I want to go back to something else you were talking about a minute ago: the concern over whether American government can still deliver for its own people. One thing that seems to me to have changed in the past 10, 15 years, particularly in Democratic economic politics, is a sense that the risks of economic policy are not just economic, they are political.

One of your colleagues said something to me that has rung in my head: “If people don’t see we’re helping the [expletive] out of them, this country could be back to Donald Trump or something like him very soon.” Is there a different sense of the interaction here between economics, the sense people have of the government working and what the range of political outcomes for America are?

I think that there’s definitely a sense that we just lived through four years of Donald Trump, which certainly raises the stakes for making sure that we can effectively deliver and never go back to that again.

But we’re also living through this pandemic, which has upended so much of what we took for granted as stable elements of our economy and our life. And we are at a critical moment internationally as well for the reasons we just discussed. So for all those reasons, I think that there is a heightened sense of the stakes.

And also, I would say on the positive side, a sense of the opportunity — that we do see historically that these moments of crises are moments where the potential spectrum of possibilities expands.

How is negotiating with the Democratic congressional caucus different now than it was then?
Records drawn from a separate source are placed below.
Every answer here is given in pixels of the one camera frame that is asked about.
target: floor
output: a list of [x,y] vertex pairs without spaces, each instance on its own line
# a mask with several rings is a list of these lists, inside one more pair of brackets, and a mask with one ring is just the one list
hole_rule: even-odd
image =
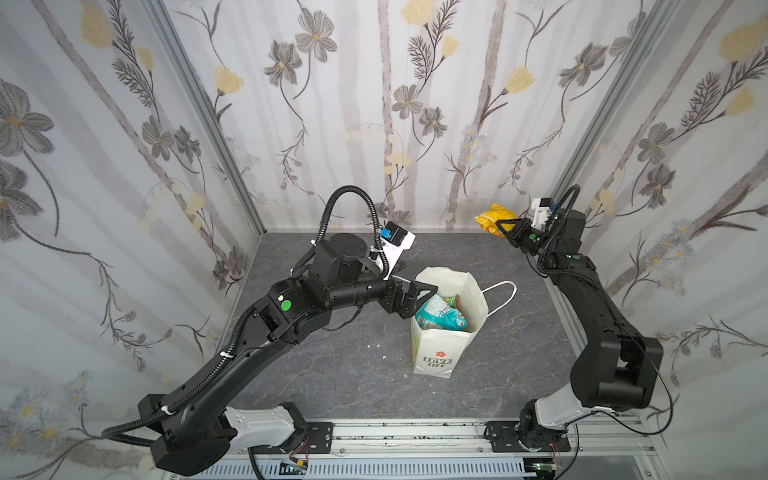
[[[370,243],[371,235],[360,236]],[[314,237],[268,233],[237,312],[286,278]],[[230,406],[265,409],[295,402],[307,419],[516,417],[529,399],[568,382],[575,356],[544,280],[506,240],[485,232],[422,233],[402,259],[407,267],[399,275],[405,278],[427,266],[447,266],[470,272],[481,288],[501,280],[518,285],[515,298],[488,319],[451,379],[412,373],[408,320],[374,303],[339,331],[313,333],[268,366]],[[508,296],[504,286],[489,291],[488,307]],[[354,310],[335,312],[330,326]]]

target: yellow package
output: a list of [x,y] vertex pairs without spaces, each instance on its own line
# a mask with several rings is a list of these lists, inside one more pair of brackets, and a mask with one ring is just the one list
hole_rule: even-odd
[[[477,217],[475,217],[475,220],[477,223],[480,223],[480,226],[486,232],[493,233],[497,237],[505,238],[504,234],[499,232],[498,228],[496,228],[496,220],[510,220],[515,218],[518,218],[518,216],[515,215],[515,212],[494,203],[491,205],[490,210],[479,214]],[[508,225],[504,228],[505,230],[511,230],[512,225]]]

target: white paper bag
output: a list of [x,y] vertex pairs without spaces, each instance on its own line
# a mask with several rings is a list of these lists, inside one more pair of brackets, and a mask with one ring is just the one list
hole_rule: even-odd
[[[429,266],[416,276],[416,280],[436,285],[437,294],[440,296],[459,295],[458,310],[467,320],[467,328],[463,332],[440,329],[422,330],[416,317],[411,317],[413,372],[449,379],[458,358],[485,324],[485,320],[509,303],[518,288],[513,282],[505,280],[480,290],[477,281],[470,273],[455,272],[444,266]],[[485,302],[483,292],[505,283],[514,287],[512,295],[500,307],[488,313],[488,304]]]

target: wall
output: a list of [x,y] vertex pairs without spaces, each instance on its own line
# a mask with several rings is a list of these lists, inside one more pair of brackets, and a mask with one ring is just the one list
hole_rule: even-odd
[[[406,227],[549,194],[652,2],[167,0],[268,228],[356,184]],[[364,227],[341,200],[332,227]]]
[[[584,250],[665,349],[676,480],[762,478],[768,426],[768,8],[683,2],[579,174]],[[657,386],[643,417],[658,429]]]
[[4,478],[148,478],[97,436],[210,358],[257,237],[139,2],[0,8]]

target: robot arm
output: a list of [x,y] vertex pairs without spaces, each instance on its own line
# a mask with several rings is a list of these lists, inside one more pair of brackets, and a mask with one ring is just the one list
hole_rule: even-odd
[[[326,206],[324,224],[344,191],[361,195],[371,207],[374,247],[350,233],[325,239],[321,223],[318,239],[291,277],[272,285],[243,312],[219,355],[173,392],[145,396],[138,404],[141,419],[104,430],[104,438],[149,446],[158,468],[185,476],[202,472],[231,449],[268,445],[292,452],[301,446],[307,424],[293,404],[253,411],[227,405],[269,364],[328,325],[333,310],[378,302],[387,313],[407,319],[437,293],[436,286],[416,281],[406,286],[389,276],[389,261],[377,258],[378,253],[388,245],[389,257],[396,258],[392,252],[410,247],[413,234],[389,222],[382,239],[376,211],[362,190],[338,189]],[[410,243],[396,240],[408,236]],[[306,266],[310,258],[314,260]],[[142,426],[161,436],[147,440],[125,435]]]
[[588,341],[571,369],[570,383],[549,397],[531,400],[521,412],[518,439],[526,448],[549,445],[569,423],[594,412],[648,406],[664,354],[658,340],[642,336],[621,315],[594,263],[579,253],[585,218],[571,210],[576,195],[578,185],[563,196],[543,230],[528,218],[496,222],[512,246],[539,256],[538,269],[571,302]]
Well, I think the politics of the country and the politics of the Democratic Party have changed. There is a different aspiration and expectation for what we were elected to do. And I think that the president had a lot to do with that in terms of the campaign that he ran and the vision that he outlined for the country.

But I also think that even with the slim majorities that we have, the Democratic caucus as a whole is focused on delivering on that agenda, which is big and ambitious. And as a result, the pressure on us to stay consistent with delivering on a big and ambitious agenda is there. I also think that, at least so far, there’s been a remarkable amount of agreement, not on all the policy details and not on all of the elements of what we’re trying to do — and this is complicated, and everyone’s got different views — but on the fact that we need to move, we need to move with speed, we need to move with focus to try to get at those issues.

We’re not having a fundamental debate that says, we should be spending our time focused on something categorically different than the agenda the president’s trying to put forward. So in that sense, I think that there’s a shared sense of where we need to get to and the stakes of what we need to get done. But within that, we’ve got a broad coalition and a caucus that’s got a lot of different views. And certainly, they make those views known.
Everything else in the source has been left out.